■ Action item ■
If a line in the data below includes the string "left", please return a copy of it.

■ Information given ■
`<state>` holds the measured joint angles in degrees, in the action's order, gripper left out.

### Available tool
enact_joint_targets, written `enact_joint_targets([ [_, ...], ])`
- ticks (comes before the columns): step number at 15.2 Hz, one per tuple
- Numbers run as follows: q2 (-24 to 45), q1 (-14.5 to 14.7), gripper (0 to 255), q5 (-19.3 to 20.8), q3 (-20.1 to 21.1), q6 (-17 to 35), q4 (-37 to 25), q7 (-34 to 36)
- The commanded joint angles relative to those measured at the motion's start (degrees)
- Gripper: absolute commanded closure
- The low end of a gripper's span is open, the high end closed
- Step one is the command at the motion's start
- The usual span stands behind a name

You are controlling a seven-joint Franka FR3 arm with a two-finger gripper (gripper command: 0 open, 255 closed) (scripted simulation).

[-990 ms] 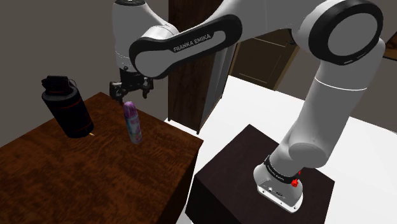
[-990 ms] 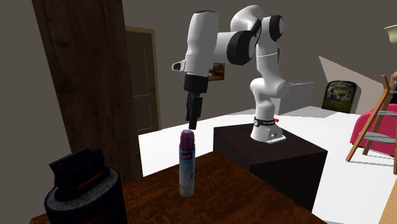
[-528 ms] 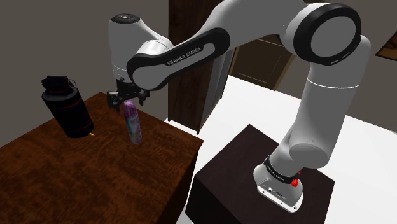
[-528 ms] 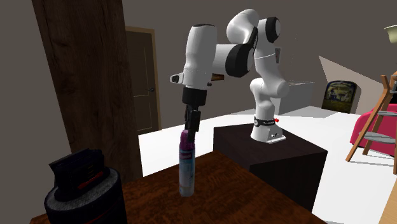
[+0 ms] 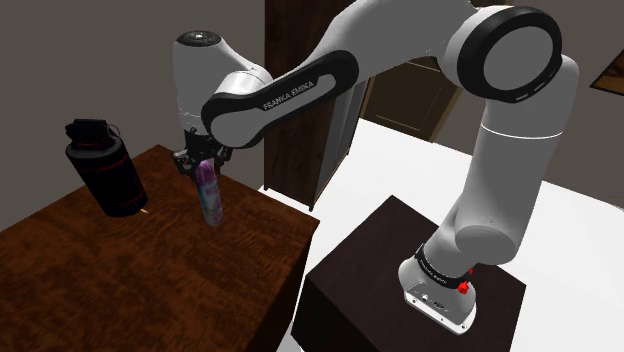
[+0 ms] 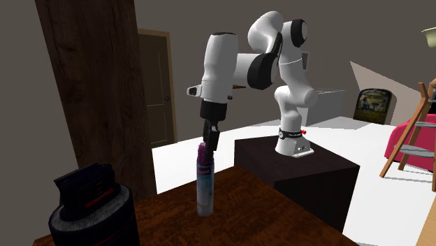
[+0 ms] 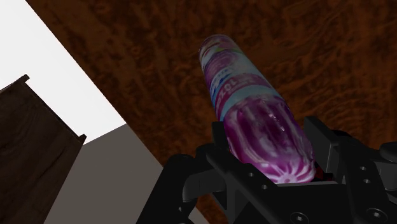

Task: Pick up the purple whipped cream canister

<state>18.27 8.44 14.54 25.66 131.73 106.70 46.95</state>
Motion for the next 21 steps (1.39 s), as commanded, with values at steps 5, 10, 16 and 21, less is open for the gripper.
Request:
enact_joint_targets([
  [5, 0.1, 0.1, 255, 0.0, 0.0, 0.0, 0.0, 0.1],
  [10, -1.6, -0.3, 255, -1.3, 0.5, -3.3, -1.8, -0.9],
  [16, -3.3, -0.6, 255, -2.7, 1.0, -7.2, -4.3, -2.0],
  [21, -4.3, -0.7, 255, -3.4, 1.3, -10.1, -6.3, -2.6],
])
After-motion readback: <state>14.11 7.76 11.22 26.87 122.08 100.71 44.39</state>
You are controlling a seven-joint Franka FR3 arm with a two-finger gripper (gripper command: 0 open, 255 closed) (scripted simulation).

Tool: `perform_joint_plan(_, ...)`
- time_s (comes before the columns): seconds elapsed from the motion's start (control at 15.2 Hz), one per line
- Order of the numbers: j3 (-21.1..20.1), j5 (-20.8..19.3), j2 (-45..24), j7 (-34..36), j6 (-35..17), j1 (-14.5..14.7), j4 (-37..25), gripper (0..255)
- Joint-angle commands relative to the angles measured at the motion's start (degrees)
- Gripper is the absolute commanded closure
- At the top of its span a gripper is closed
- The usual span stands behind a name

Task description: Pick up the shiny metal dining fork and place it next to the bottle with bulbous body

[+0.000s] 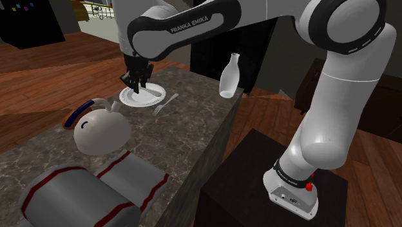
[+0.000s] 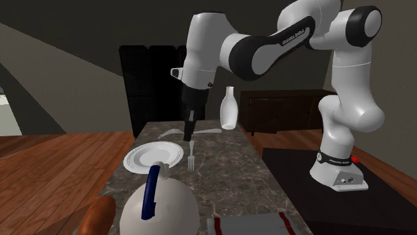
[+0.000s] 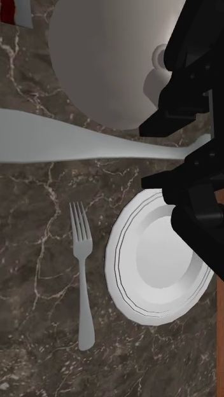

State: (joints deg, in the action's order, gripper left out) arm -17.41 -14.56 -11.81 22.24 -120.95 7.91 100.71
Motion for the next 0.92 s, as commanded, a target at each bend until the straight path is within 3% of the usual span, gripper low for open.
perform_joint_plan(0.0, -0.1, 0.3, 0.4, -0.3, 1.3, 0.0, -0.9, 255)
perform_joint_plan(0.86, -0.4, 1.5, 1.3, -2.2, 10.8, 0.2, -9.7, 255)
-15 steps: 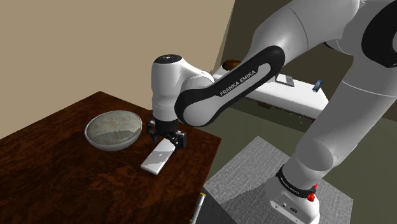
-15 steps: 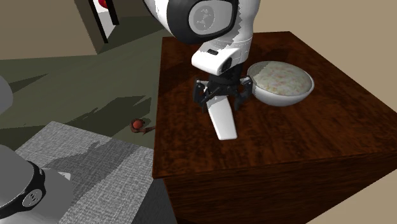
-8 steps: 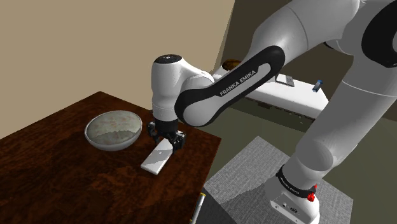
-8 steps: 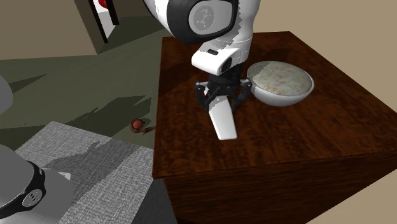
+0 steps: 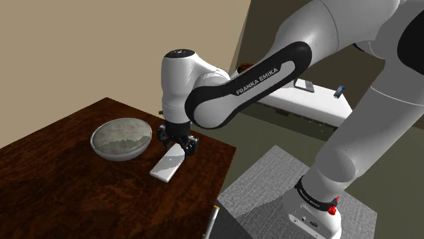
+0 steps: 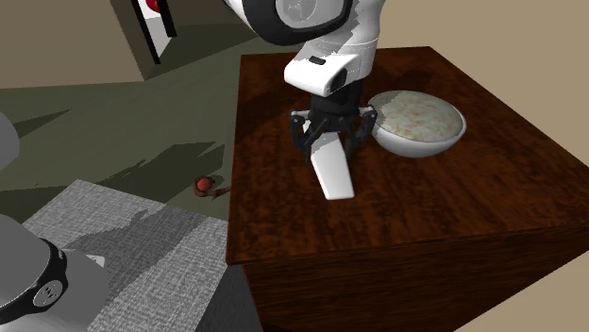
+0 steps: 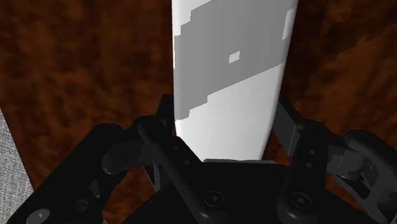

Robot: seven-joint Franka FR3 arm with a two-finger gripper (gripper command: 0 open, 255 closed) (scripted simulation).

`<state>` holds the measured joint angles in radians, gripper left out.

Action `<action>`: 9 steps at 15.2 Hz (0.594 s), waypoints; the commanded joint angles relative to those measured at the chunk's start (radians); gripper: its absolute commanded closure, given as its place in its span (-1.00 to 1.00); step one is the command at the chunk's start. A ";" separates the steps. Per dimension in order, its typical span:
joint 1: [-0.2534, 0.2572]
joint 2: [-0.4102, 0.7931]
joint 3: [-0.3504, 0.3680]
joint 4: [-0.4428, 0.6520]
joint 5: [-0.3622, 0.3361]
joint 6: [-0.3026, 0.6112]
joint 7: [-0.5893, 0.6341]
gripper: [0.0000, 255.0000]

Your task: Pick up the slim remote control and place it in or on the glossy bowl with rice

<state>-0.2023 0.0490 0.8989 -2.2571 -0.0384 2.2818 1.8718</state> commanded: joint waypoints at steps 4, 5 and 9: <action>-0.006 -0.062 0.001 0.027 0.063 -0.065 -0.044 1.00; -0.007 -0.073 0.000 0.034 0.073 -0.079 -0.052 1.00; -0.007 -0.114 -0.007 0.062 0.110 -0.134 -0.079 1.00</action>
<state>-0.2101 -0.0529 0.8938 -2.1995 0.0609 2.1600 1.7996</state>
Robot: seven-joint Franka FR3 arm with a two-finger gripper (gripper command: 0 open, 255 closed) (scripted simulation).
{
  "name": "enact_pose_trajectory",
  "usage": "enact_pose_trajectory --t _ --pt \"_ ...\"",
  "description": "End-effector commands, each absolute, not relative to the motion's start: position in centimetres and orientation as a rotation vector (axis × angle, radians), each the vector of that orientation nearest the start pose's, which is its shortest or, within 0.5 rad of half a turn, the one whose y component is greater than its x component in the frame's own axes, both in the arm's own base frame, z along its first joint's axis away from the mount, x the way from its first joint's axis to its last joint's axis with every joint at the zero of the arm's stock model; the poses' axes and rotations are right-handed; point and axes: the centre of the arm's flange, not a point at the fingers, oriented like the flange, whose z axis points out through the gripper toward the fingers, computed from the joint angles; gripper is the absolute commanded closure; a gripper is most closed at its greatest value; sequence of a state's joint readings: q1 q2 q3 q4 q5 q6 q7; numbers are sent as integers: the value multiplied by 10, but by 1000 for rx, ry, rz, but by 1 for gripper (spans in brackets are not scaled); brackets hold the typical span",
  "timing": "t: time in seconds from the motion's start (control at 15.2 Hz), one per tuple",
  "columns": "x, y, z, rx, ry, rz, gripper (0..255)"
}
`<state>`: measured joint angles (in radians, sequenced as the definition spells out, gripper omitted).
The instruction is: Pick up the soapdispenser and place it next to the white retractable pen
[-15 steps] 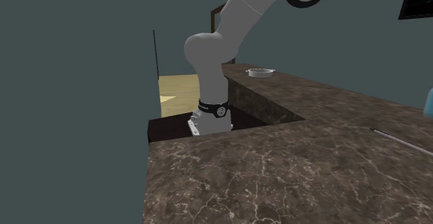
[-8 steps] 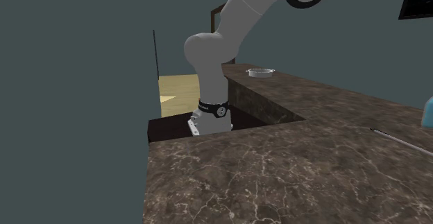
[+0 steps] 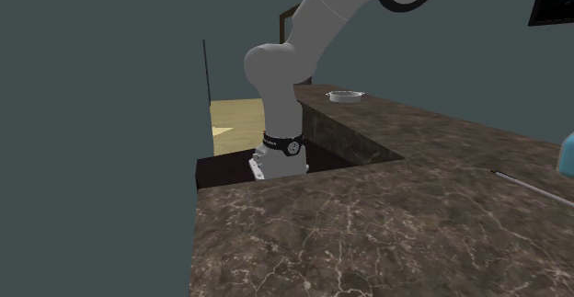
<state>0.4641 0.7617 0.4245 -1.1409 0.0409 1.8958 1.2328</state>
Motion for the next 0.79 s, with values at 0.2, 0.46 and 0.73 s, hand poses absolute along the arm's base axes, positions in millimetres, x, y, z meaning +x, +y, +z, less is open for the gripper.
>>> enact_pose_trajectory --t 0.2,0.46,0.73 --pt "544 522 384 -2831 679 376 0" --pt "544 522 384 -2831 679 376 0" --pt "554 509 431 -2831 679 376 0"
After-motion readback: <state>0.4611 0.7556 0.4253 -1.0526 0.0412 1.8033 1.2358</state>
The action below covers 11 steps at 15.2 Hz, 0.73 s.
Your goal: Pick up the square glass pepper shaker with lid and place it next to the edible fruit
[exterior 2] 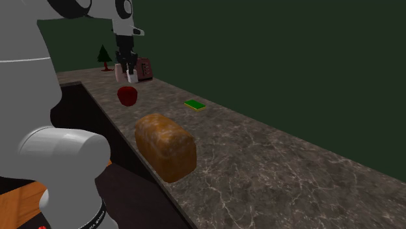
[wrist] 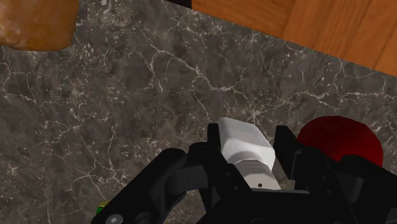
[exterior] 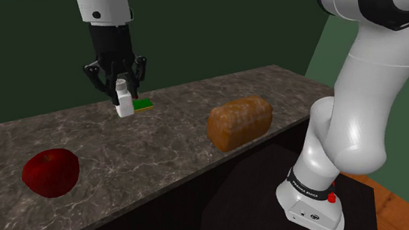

■ Answer space ■
`<state>` holds the measured joint angles in degrees, in the action's order, gripper left out.
State: (joints deg, in the action's order, gripper left out) arm -17.41 -14.56 -11.81 22.24 -120.95 7.91 100.71
`<state>` holds the measured joint angles in radians, gripper left out.

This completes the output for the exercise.